Por: Álvaro Cotes Córdoba.
El Salamandra no es un apodo cualquiera. Dicen que, como las salamandras que regeneran su cola tras perderla, El Salamandra tiene la habilidad de reinventarse una y otra vez, sin importar cuántas veces lo derriben. Pero no es un don natural, como el de los anfibios que se deslizan por los arroyos de un bosque; el suyo es un talento oscuro, pulido por años de cinismo y una piel más gruesa que el cuero.
El Salamandra, cuyo nombre verdadero nadie recuerda, ha sido muchas cosas: concejal corrupto, empresario fallido, predicador de plaza, hasta candidato a gobernador. Cada vez que un escándalo lo atrapa —sobornos, promesas vacías, traiciones— él se escabulle, deja caer su vieja piel y emerge con una nueva.

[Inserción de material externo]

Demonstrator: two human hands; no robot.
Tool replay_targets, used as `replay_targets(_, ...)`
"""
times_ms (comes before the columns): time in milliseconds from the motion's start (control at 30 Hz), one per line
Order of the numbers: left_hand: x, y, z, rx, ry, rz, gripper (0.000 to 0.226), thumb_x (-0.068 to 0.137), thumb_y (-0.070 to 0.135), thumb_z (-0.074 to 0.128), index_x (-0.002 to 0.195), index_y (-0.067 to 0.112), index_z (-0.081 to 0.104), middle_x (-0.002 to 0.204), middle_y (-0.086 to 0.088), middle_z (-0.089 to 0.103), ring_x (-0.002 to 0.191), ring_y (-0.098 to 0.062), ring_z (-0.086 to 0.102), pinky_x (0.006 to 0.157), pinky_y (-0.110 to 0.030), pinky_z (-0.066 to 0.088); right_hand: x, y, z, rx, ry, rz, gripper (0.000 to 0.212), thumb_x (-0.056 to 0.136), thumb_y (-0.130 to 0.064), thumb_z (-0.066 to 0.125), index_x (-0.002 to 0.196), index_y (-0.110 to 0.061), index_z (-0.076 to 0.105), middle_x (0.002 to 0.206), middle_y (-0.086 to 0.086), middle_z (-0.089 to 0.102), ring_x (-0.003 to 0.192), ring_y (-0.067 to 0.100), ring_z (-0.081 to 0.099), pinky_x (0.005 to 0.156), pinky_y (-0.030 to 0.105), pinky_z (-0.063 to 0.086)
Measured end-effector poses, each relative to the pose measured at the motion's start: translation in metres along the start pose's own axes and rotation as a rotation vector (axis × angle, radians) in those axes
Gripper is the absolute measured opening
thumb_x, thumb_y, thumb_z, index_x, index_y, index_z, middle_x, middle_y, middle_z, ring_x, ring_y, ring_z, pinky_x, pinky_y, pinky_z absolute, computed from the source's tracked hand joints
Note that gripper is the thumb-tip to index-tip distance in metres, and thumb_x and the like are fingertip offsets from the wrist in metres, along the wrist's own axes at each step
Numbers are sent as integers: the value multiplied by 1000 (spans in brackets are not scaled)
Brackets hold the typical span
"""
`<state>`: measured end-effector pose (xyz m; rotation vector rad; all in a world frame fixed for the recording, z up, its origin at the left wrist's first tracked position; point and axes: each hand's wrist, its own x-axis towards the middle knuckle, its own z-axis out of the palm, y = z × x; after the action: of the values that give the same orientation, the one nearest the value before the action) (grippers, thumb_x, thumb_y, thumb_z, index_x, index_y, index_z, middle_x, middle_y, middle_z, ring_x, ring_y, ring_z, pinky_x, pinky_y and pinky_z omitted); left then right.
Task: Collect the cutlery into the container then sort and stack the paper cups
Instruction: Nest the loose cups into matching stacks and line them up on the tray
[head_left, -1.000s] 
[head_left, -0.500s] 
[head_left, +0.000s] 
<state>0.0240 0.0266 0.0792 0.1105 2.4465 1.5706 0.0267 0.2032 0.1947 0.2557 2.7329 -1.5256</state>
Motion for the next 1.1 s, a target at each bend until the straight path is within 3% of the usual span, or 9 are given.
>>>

La gente, al principio, lo mira con recelo, pero él tiene un don para las palabras, un brillo en los ojos que siempre promete redención, y una sonrisa que hace olvidar. Como la salamandra que regenera su cola, él regenera su reputación, siempre con un nuevo discurso, un nuevo traje, una nueva causa.
Una vez, cuando el pueblo descubrió que había desviado fondos para un puente que nunca se construyó, lo enfrentaron en la plaza. Gritaron, lo señalaron, le arrojaron tomates. Él, sereno, levantó las manos y dijo: “He errado, sí, pero he aprendido. Démosle al pueblo un futuro mejor”. Y aunque muchos lo abuchearon, otros, cansados de la rabia, lo escucharon. Meses después, estaba de vuelta, organizando ferias benéficas, besando bebés, prometiendo escuelas. Su cola, cortada por el escándalo, había crecido de nuevo, más brillante que antes.
En el bosque, las salamandras reales viven en paz. Si un depredador las hiere, su cuerpo trabaja en silencio, tejiendo carne y escamas hasta sanar. No piden aplausos, no hacen promesas. Su regeneración es humilde, un milagro de la naturaleza. El Salamandra, en cambio, convierte cada herida en un espectáculo. Sus caídas son titulares, sus retornos, epopeyas. “¿Cómo lo hace?”, se preguntan los ciudadanos, entre la admiración y el desprecio. Algunos dicen que es carisma; otros, que no tiene vergüenza. Pero todos, en el fondo, saben la verdad: el Salamandra no regenera por instinto, sino por estrategia. Su piel nueva es una máscara, su cola nueva, un disfraz.
Un día, un joven periodista decidió desenmascararlo. Escarbó en archivos, entrevistó a víctimas, reunió pruebas de décadas de engaños. Publicó un reportaje que detallaba cada mentira, cada robo, cada promesa incumplida. El pueblo ardió de indignación. Esta vez, pensaron, no habría regeneración. El Salamandra fue arrinconado, sin cargo, sin aliados, sin excusas. Pero él, fiel a su naturaleza, no huyó. Se presentó de nuevo en la plaza, con el mismo traje impecable y la misma sonrisa. “He leído el reportaje”, dijo, “y me ha hecho reflexionar. Quiero empezar de cero, con ustedes, para ustedes”. Habló de redención, de errores humanos, de un nuevo comienzo y de una segunda oportunidad, porque todo el mundo se merece una segunda oportunidad. Algunos lo abuchearon, pero otros, agotados por la verdad, prefirieron creer en la mentira.
El periodista, frustrado, abandonó el pueblo. Las salamandras del bosque siguen sus vidas, regenerándose en silencio, ajenas al ruido humano. Y el Salamandra, el hombre, sigue en la plaza, reinventándose una vez más, con una piel nueva que brilla bajo el sol. Porque, a diferencia de las criaturas del bosque, él no regenera para sobrevivir, sino para reinar.
Y así, el pueblo sigue aprendiendo siempre, la lección amarga sobre que: la naturaleza regenera para sanar; mientras el cinismo, para engañar.